Les problèmes de mise en place et vérifiabilité des attributs de la certification dans les champs, rendent impossibles le respect des critères très stricts attendus par les consommateurs (Giovannucci and Ponte, 2005). De la négligence à la tromperie, il n y a qu’un pas. Face à ces doutes, la demande mondiale en cacao/chocolat certifié risque de fléchir. La « certification de masse » revendiquée par l’ONG Rainforest Alliance dépositaire du standard, cherchant à intégrer le plus grand nombre de producteurs, ne ressemble-t-elle pas à une grenouille a « grande bouche » qui risque d’enfler si fort qu’elle risque d’éclater ?

Bibliographie

- Blackman, A. and Rivera, J., 2010. The evidence base for environmental and socioeconomic impacts of “sustainable” certification. SRNN Discussion Papers, march.
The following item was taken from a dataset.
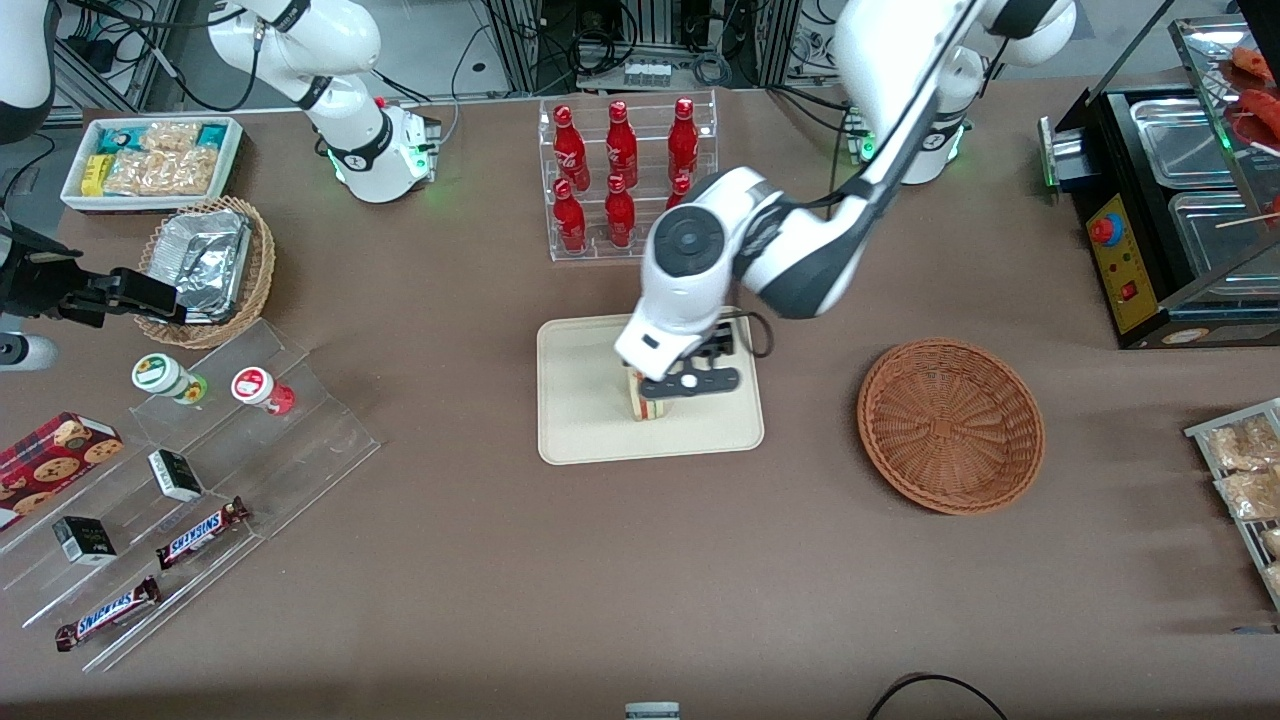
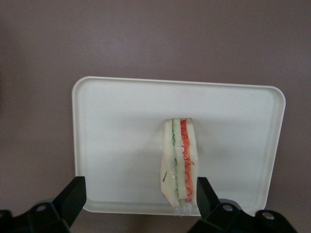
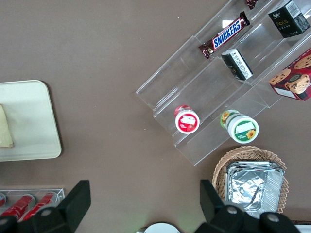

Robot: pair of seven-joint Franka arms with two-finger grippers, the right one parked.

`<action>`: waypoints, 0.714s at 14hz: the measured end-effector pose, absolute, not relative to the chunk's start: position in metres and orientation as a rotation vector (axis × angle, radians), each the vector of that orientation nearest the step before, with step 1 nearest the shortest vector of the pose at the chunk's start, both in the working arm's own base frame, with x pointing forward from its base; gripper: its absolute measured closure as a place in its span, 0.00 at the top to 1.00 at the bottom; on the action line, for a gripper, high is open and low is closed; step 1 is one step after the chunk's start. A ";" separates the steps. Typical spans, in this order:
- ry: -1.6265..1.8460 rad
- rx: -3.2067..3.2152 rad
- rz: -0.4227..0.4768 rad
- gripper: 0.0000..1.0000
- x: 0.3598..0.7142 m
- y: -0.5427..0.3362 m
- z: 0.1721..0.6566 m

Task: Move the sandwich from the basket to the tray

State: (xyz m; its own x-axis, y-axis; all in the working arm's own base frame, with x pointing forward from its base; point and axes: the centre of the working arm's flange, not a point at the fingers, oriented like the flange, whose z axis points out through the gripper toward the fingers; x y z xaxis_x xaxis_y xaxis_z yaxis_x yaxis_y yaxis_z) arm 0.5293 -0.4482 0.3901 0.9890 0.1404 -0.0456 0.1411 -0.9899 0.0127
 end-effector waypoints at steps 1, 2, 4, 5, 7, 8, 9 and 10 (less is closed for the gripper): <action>0.255 3.126 -0.077 1.00 0.536 -0.430 0.406; 0.280 3.135 -0.087 1.00 0.543 -0.411 0.419; 0.270 3.145 -0.097 1.00 0.560 -0.371 0.442; 0.262 3.152 -0.108 1.00 0.565 -0.353 0.452; 0.227 3.166 -0.131 1.00 0.571 -0.320 0.472; 0.189 3.175 -0.145 1.00 0.573 -0.303 0.483; 0.150 3.182 -0.162 1.00 0.573 -0.285 0.495; 0.123 3.188 -0.176 1.00 0.573 -0.267 0.507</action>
State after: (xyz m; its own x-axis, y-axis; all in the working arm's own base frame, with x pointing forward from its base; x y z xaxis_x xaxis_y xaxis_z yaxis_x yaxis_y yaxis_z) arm 0.5734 -0.2671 0.5067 0.9910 0.0798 -0.1076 0.0739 -0.9956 -0.0573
- COSA, 2012. Rainforest Alliance Certification on Cocoa Farms in Côte d’Ivoire, Rainforest Alliance organisation, New-York, US.
- Daviron, B. and Vagneron, I., 2011. From Commoditisation to De-commoditisation...and Back Again : Discussing the Role of Sustainability Standards for Agricultural Products. Development Policy Review, 29(1) : 91-112.
- Giovannucci, D. and Ponte, S., 2005. Standards as a new form of social contract ? Sustainability initiatives in the coffee industry. Food Policy, 30 : 284-301.
- Lemeilleur, S., N’Dao, Y. and Ruf, F., 2013. What is the rationality behind a mass certification process ? The case of the Rainforest Alliance in the Ivorian cocoa sector, 134th EAAE Seminar : Labels on sustainability : an issue for consumers, producers, policy makers, and NGOs., March 21-22, 2013. Paris. France.
- Potts, J., Daitchman, J. and van der Meer, J., 2010. The state of sustainability initiatives review 2010 : Sustainability and transparency. International Institute for Environment Development and International Institute for Sustainable Development (Report, November).
- Rainforest Alliance, 2011. 25 years and still growing, Annual Report.